* _INPUT_:
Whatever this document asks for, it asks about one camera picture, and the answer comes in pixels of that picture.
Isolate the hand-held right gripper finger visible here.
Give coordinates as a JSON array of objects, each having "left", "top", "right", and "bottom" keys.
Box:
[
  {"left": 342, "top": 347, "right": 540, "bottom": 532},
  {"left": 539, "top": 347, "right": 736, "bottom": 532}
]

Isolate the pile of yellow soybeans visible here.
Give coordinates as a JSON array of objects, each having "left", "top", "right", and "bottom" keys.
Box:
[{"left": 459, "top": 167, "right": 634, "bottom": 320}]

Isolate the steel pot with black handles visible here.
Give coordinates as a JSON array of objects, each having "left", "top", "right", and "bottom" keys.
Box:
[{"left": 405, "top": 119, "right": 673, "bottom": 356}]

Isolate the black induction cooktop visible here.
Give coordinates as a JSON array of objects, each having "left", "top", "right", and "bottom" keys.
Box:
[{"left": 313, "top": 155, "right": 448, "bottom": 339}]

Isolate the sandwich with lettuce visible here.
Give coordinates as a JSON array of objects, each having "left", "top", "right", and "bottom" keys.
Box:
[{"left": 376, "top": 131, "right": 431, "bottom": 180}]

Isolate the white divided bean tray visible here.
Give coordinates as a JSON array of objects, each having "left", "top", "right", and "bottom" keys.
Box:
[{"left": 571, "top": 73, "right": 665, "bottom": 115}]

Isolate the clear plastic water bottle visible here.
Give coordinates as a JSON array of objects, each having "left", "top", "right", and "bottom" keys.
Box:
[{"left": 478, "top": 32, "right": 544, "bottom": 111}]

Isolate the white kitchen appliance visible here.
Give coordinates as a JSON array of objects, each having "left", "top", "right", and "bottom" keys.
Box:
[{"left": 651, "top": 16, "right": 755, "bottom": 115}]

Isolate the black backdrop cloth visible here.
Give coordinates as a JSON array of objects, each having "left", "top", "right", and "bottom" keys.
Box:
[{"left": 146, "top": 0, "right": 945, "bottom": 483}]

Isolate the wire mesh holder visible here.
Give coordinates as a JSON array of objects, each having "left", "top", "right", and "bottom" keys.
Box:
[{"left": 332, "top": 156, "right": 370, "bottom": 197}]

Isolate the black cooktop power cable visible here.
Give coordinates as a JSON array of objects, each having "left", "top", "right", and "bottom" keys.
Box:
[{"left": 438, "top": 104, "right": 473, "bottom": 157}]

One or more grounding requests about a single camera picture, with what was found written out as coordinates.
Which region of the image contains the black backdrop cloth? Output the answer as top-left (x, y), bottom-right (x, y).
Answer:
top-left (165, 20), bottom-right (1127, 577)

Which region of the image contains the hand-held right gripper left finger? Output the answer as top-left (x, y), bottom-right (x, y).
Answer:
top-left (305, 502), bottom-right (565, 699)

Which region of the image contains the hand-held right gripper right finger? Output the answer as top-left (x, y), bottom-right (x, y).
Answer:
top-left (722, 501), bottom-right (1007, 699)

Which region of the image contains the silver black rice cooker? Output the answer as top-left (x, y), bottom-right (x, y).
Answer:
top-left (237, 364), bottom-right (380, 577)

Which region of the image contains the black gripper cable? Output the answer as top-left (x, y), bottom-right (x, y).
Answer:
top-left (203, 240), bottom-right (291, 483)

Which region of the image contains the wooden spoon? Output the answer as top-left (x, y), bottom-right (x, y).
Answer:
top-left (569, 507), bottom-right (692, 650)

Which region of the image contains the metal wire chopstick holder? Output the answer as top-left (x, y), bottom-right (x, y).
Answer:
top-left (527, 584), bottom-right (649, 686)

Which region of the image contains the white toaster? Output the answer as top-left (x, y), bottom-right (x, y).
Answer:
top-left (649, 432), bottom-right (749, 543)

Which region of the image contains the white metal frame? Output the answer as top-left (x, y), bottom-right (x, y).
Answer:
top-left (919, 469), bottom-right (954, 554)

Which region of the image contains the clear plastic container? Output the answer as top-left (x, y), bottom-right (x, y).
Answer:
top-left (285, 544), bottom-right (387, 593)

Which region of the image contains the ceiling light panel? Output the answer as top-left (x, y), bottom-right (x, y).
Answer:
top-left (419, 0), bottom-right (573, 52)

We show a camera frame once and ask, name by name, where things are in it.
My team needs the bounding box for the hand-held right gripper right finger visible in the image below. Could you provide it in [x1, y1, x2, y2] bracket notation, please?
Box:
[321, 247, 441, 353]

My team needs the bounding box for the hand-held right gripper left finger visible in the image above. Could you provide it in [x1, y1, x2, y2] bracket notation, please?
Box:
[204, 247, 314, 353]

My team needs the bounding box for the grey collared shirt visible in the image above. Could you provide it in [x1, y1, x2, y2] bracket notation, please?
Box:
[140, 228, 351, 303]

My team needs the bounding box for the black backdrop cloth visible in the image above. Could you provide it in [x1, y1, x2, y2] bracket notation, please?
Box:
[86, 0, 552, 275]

* _ABOUT THIS TASK_:
Pull every line containing the word "cooktop" out of the listing.

* _OUTPUT_:
Isolate the black induction cooktop visible here.
Isolate the black cooktop power cable visible here.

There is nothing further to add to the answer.